John DiPersio, MD, PhD
Dr. DiPersio’s research focuses on fundamental and translational aspects of leukemia and stem cell biology. These studies include identification of genetic abnormalities in human leukemias, understanding processes involving stem cell and leukemia cell trafficking and clinical and translational programs in both leukemia/MDS and stem cell transplantation.

Motoko Koyama, MD, PhD
Dr. Motoko Koyama's investigations highlight the importance of patients' pre-transplant gut microbiomes in influencing their post-transplant outcomes.

Robert Jenq, MD
The Jenq Laboratory examines the impact of the microbiome on cancer treatment, focusing in particular on bone marrow transplantation and cancer immunotherapies. Data from our group and others has demonstrated that the microbiome can be a potent modulator of cancer treatment efficacy and toxicity. Using a multidisciplinary approach that incorporates patient biospecimen collection, microbiome sequencing, computational methods, functional assays and pre-clinical models, we hope to develop and translate strategies to target the microbiome to further increase treatment efficacy while reducing toxicities.

Sophie Pascezny, MD, PhD
Dr. Sophie Paczesny is a Professor in the Department of Microbiology and Immunology as well as Co-Leader of the Cancer Immunology Program at the Hollings Cancer Center, Medical University of South Carolina. She was previously Tenured Professor of Pediatrics and Immunology at Indiana University School of Medicine, where she led the Biomarkers Stem Cell Transplantation Program and held the Nora Letzter Chair in Pediatrics.
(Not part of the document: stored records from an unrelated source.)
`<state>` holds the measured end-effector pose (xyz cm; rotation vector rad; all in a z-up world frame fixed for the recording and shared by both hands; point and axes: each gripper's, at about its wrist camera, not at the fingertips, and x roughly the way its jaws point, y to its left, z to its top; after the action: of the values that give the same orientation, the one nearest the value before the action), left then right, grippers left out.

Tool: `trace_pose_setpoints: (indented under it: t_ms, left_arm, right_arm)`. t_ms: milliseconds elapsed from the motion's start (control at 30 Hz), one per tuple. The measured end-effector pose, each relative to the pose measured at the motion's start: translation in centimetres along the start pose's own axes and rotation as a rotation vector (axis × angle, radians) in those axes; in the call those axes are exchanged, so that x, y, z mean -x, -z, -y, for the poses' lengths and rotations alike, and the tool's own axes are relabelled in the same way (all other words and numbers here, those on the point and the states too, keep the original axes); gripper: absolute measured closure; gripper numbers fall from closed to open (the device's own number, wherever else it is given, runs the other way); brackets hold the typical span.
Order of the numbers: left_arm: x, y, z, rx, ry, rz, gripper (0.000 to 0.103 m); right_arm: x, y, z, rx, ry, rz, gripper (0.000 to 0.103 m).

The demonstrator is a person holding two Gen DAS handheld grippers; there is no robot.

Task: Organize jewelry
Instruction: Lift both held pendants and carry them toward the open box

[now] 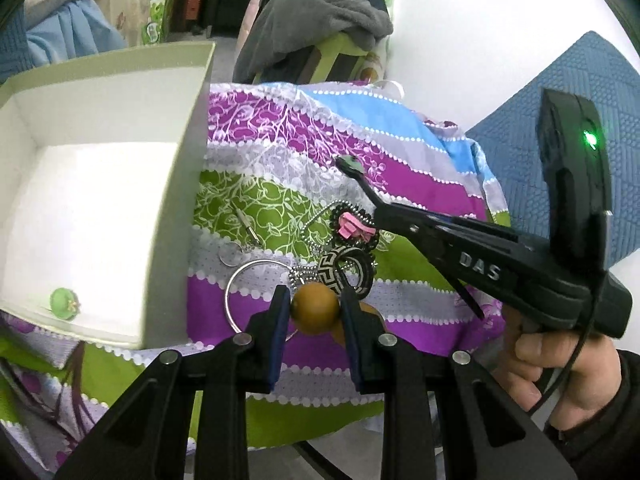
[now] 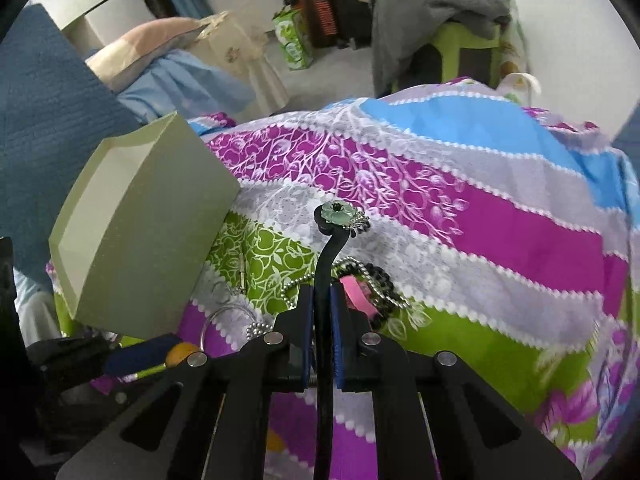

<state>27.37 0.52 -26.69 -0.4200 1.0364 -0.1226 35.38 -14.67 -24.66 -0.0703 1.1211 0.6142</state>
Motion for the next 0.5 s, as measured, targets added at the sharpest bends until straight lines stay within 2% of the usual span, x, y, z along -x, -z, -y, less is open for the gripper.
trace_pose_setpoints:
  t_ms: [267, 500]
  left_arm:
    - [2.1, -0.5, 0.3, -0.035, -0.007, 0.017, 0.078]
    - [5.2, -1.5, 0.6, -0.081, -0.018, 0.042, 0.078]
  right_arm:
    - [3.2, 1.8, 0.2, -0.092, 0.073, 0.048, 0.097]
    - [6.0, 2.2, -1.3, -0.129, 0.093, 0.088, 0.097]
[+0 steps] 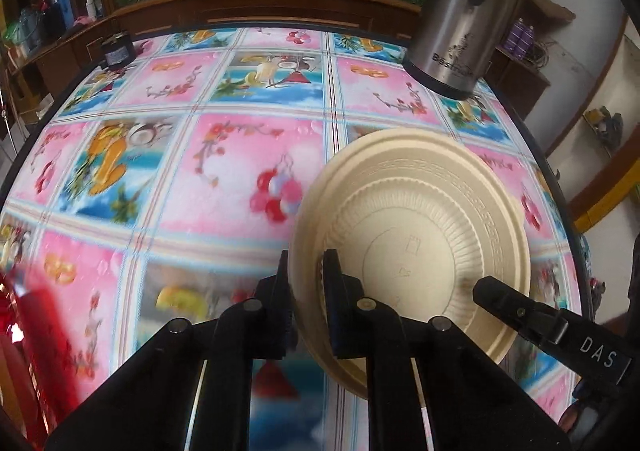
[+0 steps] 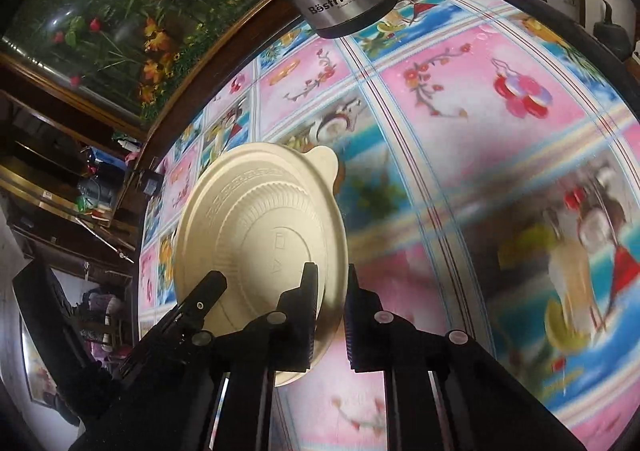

Nada Hamad, BSc MSc, MBBS, FRACP, FRCPA
Professor Nada Hamad is a senior staff specialist bone marrow transplant, clinical and laboratory hematologist at St Vincent’s hospital in Sydney, where she is also director of the hematology clinical trials unit. She is President of the Bone Marrow Transplant Society of Australia and New Zealand, Chair of the ACI NSW BMT network and Chair of ALLG BMTCT working group.